* Exercise brief: What you produce should be every line from the data that includes "right".

* Data for this task:
★ ★ ★ ★ ★ ★ ★
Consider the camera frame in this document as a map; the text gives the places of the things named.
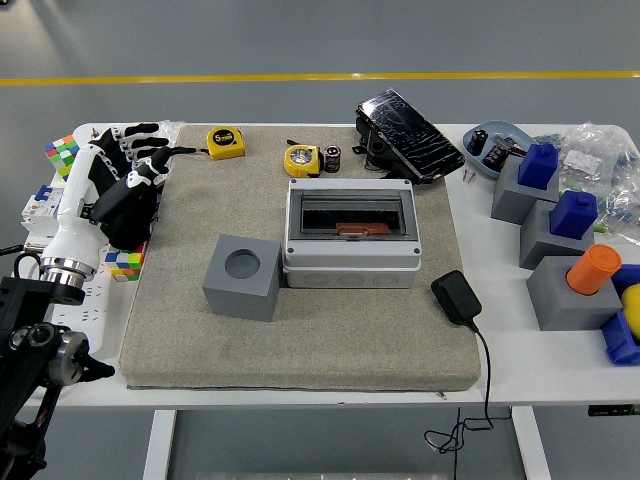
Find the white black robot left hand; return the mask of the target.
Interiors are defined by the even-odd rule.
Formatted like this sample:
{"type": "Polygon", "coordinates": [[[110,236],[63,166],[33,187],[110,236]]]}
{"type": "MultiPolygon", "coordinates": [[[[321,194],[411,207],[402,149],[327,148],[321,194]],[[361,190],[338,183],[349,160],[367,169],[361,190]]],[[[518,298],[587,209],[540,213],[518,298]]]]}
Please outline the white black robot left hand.
{"type": "Polygon", "coordinates": [[[148,240],[176,152],[166,126],[156,122],[111,125],[82,146],[58,207],[57,232],[41,255],[41,276],[89,280],[105,245],[132,250],[148,240]]]}

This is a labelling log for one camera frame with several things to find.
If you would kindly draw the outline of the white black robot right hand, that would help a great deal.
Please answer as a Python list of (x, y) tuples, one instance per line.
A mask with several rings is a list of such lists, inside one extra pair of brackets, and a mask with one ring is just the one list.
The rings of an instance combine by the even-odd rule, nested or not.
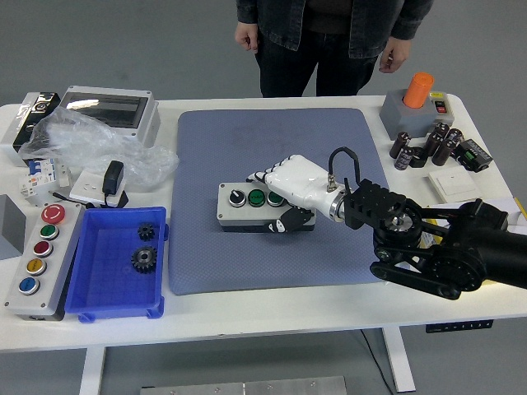
[(337, 183), (327, 170), (304, 156), (289, 156), (270, 169), (249, 175), (247, 179), (266, 184), (271, 192), (293, 206), (268, 225), (273, 233), (299, 229), (315, 211), (333, 221), (344, 221), (344, 186)]

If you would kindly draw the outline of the person's left hand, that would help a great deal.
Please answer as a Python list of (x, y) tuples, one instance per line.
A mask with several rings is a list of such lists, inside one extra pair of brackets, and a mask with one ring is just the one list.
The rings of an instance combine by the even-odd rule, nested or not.
[(389, 37), (380, 56), (379, 71), (382, 73), (395, 73), (409, 59), (412, 41)]

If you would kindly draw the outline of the person's right hand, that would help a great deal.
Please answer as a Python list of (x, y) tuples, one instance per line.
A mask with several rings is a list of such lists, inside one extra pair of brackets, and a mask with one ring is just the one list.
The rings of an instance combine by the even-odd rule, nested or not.
[(259, 50), (259, 28), (257, 24), (238, 22), (235, 41), (245, 51), (257, 53)]

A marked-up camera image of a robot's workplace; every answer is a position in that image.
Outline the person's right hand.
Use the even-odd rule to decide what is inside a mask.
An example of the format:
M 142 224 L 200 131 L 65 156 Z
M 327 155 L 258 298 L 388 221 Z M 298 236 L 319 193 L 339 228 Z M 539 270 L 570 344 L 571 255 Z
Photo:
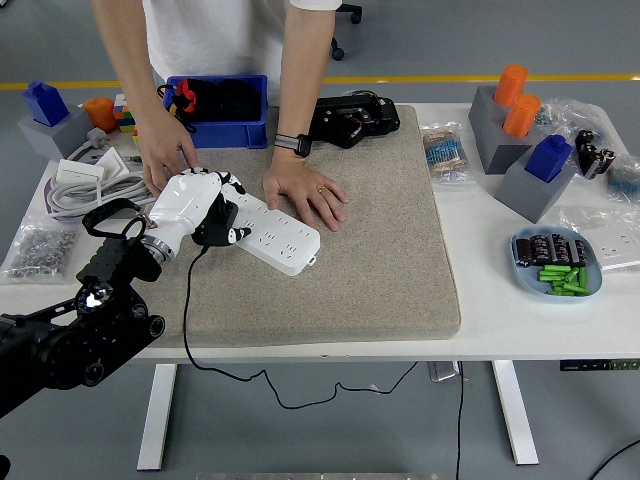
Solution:
M 199 167 L 191 135 L 162 106 L 134 111 L 145 185 L 159 196 L 168 180 L 187 167 Z

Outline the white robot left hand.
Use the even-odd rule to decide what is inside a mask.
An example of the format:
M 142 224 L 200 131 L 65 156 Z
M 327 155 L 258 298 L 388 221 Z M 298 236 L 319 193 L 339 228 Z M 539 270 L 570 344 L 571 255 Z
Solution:
M 249 227 L 233 226 L 239 207 L 225 197 L 227 188 L 246 194 L 229 172 L 187 169 L 173 176 L 148 215 L 154 226 L 145 232 L 142 242 L 173 258 L 186 236 L 198 245 L 215 247 L 230 246 L 249 236 Z

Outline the person's left hand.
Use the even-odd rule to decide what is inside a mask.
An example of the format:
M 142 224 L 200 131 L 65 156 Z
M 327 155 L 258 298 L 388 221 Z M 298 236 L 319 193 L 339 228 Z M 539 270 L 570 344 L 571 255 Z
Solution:
M 337 232 L 346 221 L 343 206 L 349 198 L 340 184 L 326 177 L 292 150 L 276 147 L 271 166 L 263 178 L 265 203 L 270 210 L 279 209 L 280 197 L 286 196 L 300 219 L 316 229 L 314 212 L 326 227 Z
★ ★ ★ ★ ★ ★ ★
* Solution for this task:
If you would kindly draw the outline of the white black robot right hand, that would help a great deal.
If you would kindly draw the outline of the person's right hand, that would help a great deal.
Outline the person's right hand.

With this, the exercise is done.